*What the task asks*
Your output should be the exact lines from the start of the data through the line containing "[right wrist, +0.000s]", with no pictures.

Stored data entries:
====================

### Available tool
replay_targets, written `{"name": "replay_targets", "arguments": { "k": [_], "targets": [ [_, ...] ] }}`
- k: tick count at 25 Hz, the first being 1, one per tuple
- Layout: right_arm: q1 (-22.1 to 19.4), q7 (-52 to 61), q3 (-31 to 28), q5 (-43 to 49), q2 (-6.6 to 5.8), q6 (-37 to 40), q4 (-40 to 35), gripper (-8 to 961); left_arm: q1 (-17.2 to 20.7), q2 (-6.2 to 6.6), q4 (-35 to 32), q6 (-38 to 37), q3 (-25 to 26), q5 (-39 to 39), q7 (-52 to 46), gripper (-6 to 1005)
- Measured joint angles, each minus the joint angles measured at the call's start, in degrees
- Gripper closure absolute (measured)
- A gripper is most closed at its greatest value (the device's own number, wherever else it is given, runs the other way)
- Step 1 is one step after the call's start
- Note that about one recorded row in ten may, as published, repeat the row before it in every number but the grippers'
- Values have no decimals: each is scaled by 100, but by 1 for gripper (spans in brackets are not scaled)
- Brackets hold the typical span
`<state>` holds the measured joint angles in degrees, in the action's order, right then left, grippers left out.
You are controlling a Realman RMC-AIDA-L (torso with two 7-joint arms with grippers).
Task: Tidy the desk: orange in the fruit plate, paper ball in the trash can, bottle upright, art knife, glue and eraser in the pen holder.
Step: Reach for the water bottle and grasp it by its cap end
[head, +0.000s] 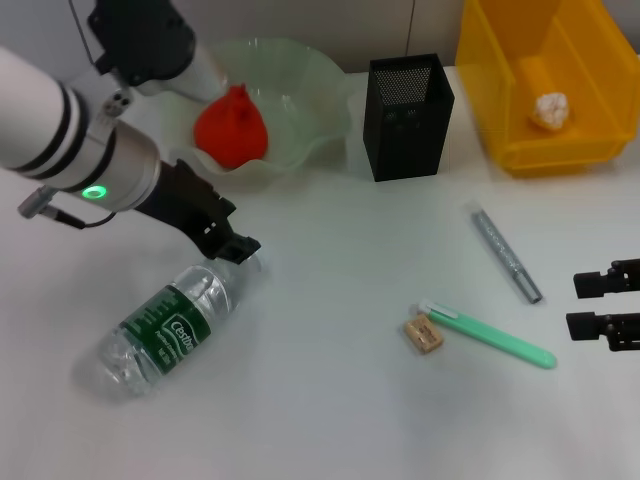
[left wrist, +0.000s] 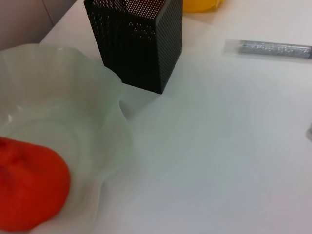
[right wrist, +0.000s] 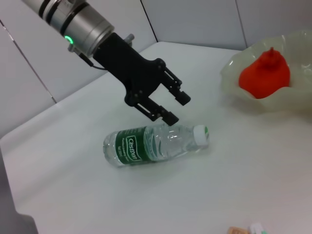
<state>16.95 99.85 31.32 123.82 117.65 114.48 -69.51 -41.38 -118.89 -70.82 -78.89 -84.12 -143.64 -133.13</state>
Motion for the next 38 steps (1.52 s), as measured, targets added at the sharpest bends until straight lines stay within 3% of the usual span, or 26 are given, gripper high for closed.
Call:
{"name": "replay_targets", "arguments": {
  "k": [6, 17, 24, 38],
  "targets": [
    [24, -65, -1, 33, 3, -21, 104, 334, -331, -21, 280, -112, -215, -200, -78, 436],
    [12, -213, -6, 45, -10, -91, 350, 335, -409, -28, 341, 170, -429, -201, -367, 416],
    [13, -340, 6, 134, -12, -178, 400, 335, -688, -29, 938, 518, -566, -233, -582, 416],
    [117, -508, 5, 275, -37, -313, 664, 337, -817, -29, 1507, 881, -684, -223, -794, 418]
  ]
}}
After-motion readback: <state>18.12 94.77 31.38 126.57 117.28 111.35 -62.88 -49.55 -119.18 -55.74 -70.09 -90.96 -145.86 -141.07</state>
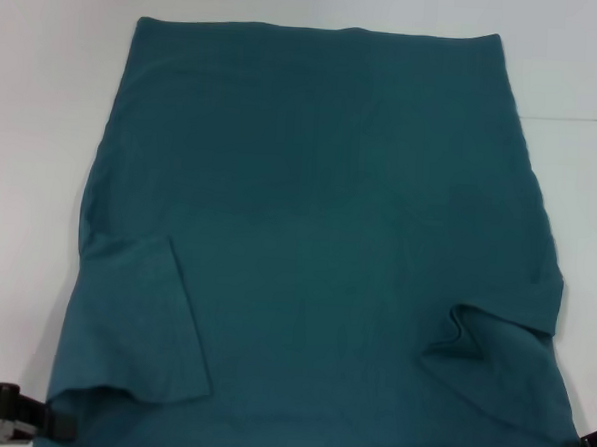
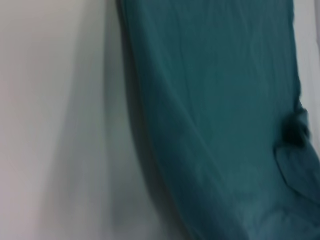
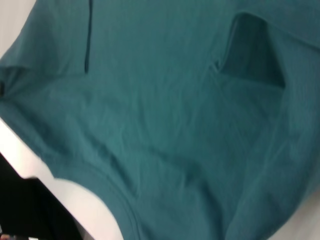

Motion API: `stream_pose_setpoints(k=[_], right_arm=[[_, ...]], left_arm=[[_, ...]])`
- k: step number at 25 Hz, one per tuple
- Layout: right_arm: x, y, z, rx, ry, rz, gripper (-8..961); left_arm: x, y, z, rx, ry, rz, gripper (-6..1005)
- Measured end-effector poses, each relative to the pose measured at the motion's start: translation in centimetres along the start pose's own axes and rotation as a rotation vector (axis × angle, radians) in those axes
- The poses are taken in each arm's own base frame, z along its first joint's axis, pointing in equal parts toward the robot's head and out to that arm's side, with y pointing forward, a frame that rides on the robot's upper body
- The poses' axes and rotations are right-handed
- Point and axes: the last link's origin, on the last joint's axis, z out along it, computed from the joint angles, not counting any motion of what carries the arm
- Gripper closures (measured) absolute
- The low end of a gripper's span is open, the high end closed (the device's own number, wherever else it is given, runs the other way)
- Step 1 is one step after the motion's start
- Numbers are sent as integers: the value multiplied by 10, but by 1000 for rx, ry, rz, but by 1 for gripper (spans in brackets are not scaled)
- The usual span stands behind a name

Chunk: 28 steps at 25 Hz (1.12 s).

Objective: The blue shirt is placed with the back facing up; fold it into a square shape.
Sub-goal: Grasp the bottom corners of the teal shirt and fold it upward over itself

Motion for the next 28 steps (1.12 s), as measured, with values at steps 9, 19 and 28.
stream_pose_setpoints(k=[9,19,28], right_arm=[[-28,-4,-20,-8,-248,52,869],[-76,-9,-42,3,-593,114,854],[-112,-9,-26,123,-679,96,841]], left_arm=[[35,16,15,3,31,7,976],[121,43,26,74,299,-14,977],[152,51,45,115,421,-2,977]])
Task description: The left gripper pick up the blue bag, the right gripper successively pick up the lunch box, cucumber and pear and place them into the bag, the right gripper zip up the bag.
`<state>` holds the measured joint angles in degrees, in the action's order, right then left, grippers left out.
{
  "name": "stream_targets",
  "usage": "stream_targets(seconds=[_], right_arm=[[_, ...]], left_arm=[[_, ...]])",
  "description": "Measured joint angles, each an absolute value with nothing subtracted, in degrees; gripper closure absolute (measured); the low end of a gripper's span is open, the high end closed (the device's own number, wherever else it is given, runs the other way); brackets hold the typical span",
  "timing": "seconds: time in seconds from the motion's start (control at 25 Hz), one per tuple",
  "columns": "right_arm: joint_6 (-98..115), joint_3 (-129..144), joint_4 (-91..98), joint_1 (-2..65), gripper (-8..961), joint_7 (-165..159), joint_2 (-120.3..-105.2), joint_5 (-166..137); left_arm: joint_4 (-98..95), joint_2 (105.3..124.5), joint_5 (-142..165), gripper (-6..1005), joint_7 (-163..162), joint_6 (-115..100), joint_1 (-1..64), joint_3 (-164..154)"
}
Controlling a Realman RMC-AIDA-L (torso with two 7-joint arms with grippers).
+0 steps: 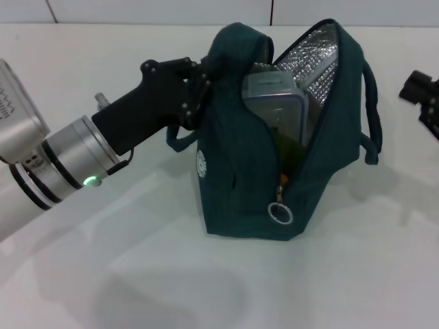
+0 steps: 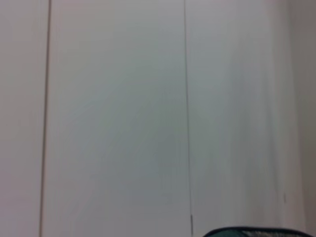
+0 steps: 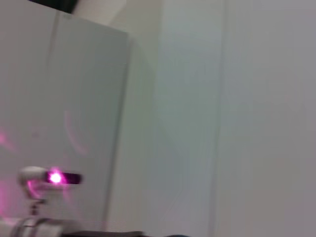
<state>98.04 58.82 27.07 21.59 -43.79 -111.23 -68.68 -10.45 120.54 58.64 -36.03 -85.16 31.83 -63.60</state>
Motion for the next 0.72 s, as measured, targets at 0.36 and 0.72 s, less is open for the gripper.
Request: stream_targets(seconds=[0.36,0.72], right_arm=[[101.2,59.4,33.1,26.6,724,-54.7,-110.98,-89.9],[94.9,59.7,33.3,29.3,601,-55.9,-115.08,-101.1]], left_arm=[[-10.1,120.63,57.6,887,-34.6,-85.1,31.9,-63.5],[-10.0,120.67,57.5,858,-34.6,-85.1,32.0,-63.7]])
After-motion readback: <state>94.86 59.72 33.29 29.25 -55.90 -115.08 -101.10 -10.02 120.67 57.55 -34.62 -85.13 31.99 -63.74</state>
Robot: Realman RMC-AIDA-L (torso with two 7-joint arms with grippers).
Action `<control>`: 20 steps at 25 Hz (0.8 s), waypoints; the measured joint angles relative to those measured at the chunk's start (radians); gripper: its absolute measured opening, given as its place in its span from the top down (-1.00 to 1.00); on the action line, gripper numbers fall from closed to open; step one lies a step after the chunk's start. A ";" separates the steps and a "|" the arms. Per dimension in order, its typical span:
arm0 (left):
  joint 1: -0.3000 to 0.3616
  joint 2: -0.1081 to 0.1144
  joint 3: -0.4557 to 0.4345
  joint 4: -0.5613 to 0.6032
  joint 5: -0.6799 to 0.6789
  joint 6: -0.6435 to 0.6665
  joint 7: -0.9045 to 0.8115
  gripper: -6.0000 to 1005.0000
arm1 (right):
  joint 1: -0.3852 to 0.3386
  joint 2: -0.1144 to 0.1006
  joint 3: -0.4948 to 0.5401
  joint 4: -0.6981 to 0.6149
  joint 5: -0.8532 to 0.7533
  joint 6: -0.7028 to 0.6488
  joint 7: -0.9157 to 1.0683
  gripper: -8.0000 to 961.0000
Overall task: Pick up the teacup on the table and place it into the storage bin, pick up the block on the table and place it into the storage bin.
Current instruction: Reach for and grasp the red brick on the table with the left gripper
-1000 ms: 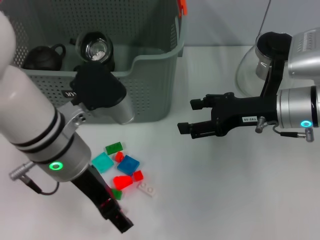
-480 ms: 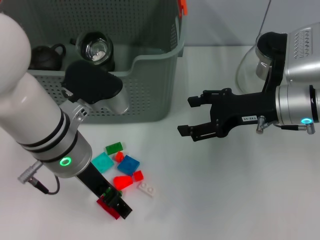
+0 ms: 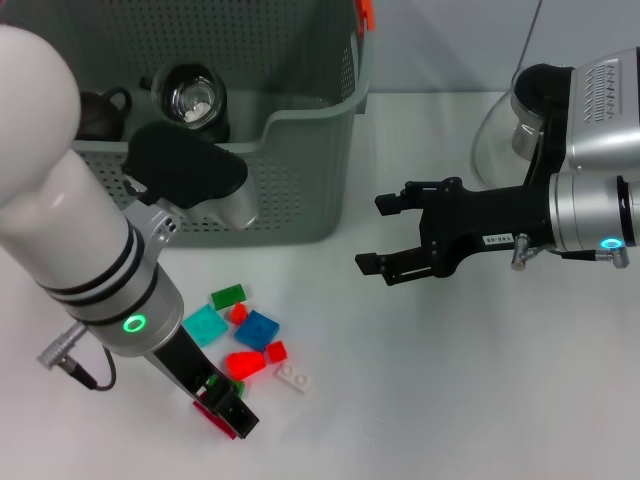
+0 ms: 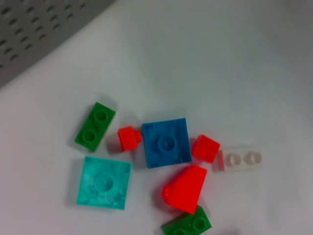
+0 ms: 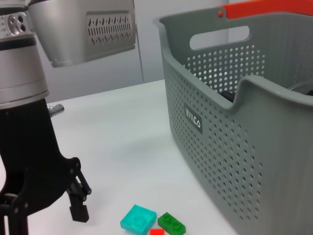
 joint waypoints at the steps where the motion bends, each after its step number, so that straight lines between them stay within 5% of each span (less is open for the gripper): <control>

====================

*Completed exercise*
### Available tool
replay_targets, written `{"name": "replay_targets", "arguments": { "k": [_], "targets": [ [_, ...] ] }}`
- k: tick count at 25 Hz, the first being 1, one per tuple
- Layout: right_arm: q1 (-22.1 to 19.4), q7 (-52 to 61), q3 (-31 to 28), q5 (-43 to 49), q2 (-6.6 to 5.8), q6 (-37 to 40), q4 (-40 to 35), gripper (-8 to 961); left_arm: q1 (-17.2 to 20.7), q2 (-6.2 to 6.6), q4 (-35 to 32), q6 (-38 to 37), q3 (-25 to 26), q5 (-39 to 39), q7 (-52 to 46), gripper (-6 to 1005)
- Measured joint angles, each minus the joint angles measured at the call's start, in degrees
- Gripper closure absolute (measured)
- A gripper is most closed at its greatest value (the device's own number, wherever else it is given, runs the other way)
- Step 1 is one step after the call's start
- Note that about one recorded row in ten may, as published, repeat the row before it in every number but the grippers'
- Values have no decimals: each is scaled by 100, but by 1 for gripper (spans in brackets are not scaled)
- Brackets hold the typical span
`<state>` holds the measured joint angles in degrees, in the action's order, right then left, grippers left out.
You are controlling a Realman RMC-AIDA-L (torso with two 7-joint arms with grippers).
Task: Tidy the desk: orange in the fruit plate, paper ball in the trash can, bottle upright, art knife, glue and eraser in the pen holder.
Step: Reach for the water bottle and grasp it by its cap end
[head, +0.000s] 
[left wrist, +0.000s] 
[right wrist, +0.000s] 

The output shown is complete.